Journal Entry 37 by purplerosebud from Petersfield, Hampshire United Kingdom on Sunday, December 14, 2008
Many thanks this book is now safely with me. Not a lot of time for reading at the moment with the busy Christmas season but luckily I see that calalilly and myself are last on the ring so we will get it back to you LyzzyBee before too long.

Journal Entry 38 by LyzzyBee from Birmingham, West Midlands United Kingdom on Wednesday, March 04, 2009
Just to let everyone know, I have a copy of the new Laura Fitzgerald here available for bookring - please contact me in the usual way with location and mailing preferences if you'd like to join!

Journal Entry 39 by purplerosebud from Petersfield, Hampshire United Kingdom on Tuesday, March 10, 2009
Well I thoroughly enjoyed reading this book! I knew nothing about Iran before so it did give me some insight but I just read it as a lovely, light, romantic, amusing story. I could have read it one sitting, in fact it took just a couple of days, so caught up was I in the story. I could just imagine it being made into a movie where I could curl up in a chair and get lost in it for a couple of hours. I'm already on the ring for Laura Fitzgerald's next book and looking forward to reading it. I think I'm near the top of the list. :-)

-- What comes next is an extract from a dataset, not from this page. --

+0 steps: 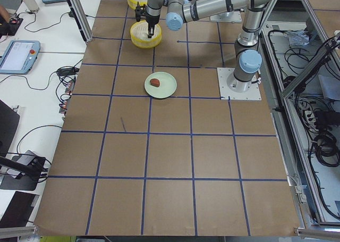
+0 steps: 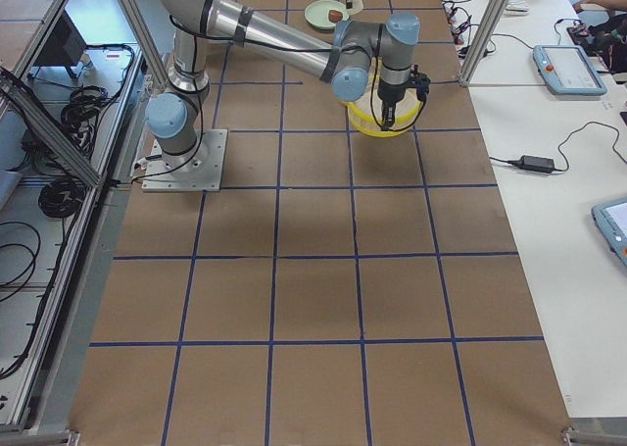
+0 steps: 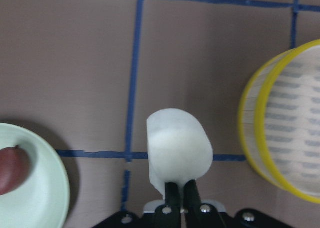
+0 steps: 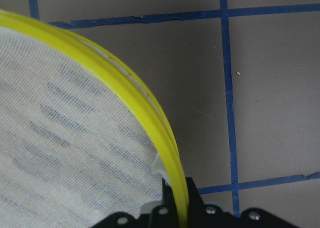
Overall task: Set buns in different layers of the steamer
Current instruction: 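Carry the white bun with the left gripper into the lower steamer tier, then stack top tier onto lower tier with right gripper while left returns to plate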
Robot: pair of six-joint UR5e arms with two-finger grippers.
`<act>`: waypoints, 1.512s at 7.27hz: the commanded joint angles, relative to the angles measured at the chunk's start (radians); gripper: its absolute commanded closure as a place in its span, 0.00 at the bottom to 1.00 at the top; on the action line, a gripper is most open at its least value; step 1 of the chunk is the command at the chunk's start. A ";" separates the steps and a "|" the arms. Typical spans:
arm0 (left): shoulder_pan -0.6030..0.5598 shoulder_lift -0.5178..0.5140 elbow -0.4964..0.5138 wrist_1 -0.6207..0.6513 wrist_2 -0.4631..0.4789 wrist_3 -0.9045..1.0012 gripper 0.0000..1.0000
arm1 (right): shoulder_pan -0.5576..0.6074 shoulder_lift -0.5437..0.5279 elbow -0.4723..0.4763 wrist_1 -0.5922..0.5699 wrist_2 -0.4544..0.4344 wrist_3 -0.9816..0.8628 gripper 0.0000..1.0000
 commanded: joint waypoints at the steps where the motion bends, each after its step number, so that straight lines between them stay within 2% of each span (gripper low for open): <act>1: -0.108 -0.152 0.085 0.119 -0.020 -0.237 0.82 | -0.001 0.000 0.001 0.007 0.001 0.000 0.94; 2: -0.112 -0.168 0.079 0.116 -0.018 -0.261 0.01 | -0.001 0.000 0.001 0.006 0.001 0.000 0.94; 5: -0.113 -0.165 0.075 0.111 -0.012 -0.235 0.00 | 0.005 -0.005 -0.010 0.013 -0.002 0.021 0.94; 6: -0.107 -0.141 0.067 0.106 0.009 -0.066 0.00 | 0.013 -0.031 -0.009 0.013 0.003 0.038 0.94; 7: -0.068 -0.127 0.061 0.058 0.109 0.106 0.00 | 0.036 -0.038 -0.010 0.027 0.012 0.126 0.94; 8: 0.028 -0.083 0.043 -0.031 0.167 0.179 0.00 | 0.110 -0.035 -0.012 0.033 0.017 0.203 0.94; 9: 0.116 -0.009 -0.020 -0.086 0.172 0.315 0.00 | 0.196 -0.026 -0.012 0.035 0.017 0.356 0.94; 11: 0.341 0.062 -0.181 -0.092 0.170 0.623 0.00 | 0.336 0.023 -0.012 0.021 0.037 0.550 0.94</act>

Thanks for sharing LyzzyBee, another author you and BC have introduced me to. Will be passing it on to calalilly very soon.

Journal Entry 40 by calalilly from Waterlooville, Hampshire United Kingdom on Saturday, March 14, 2009
Passed onto me from Purplerosebud when we managed to meet up for coffee in a garden centre. A pleasant way to pass on books and catch up with what's been going on since we last met up. I've got a couple of books to read ahead of this but I see that I am last on the list for it.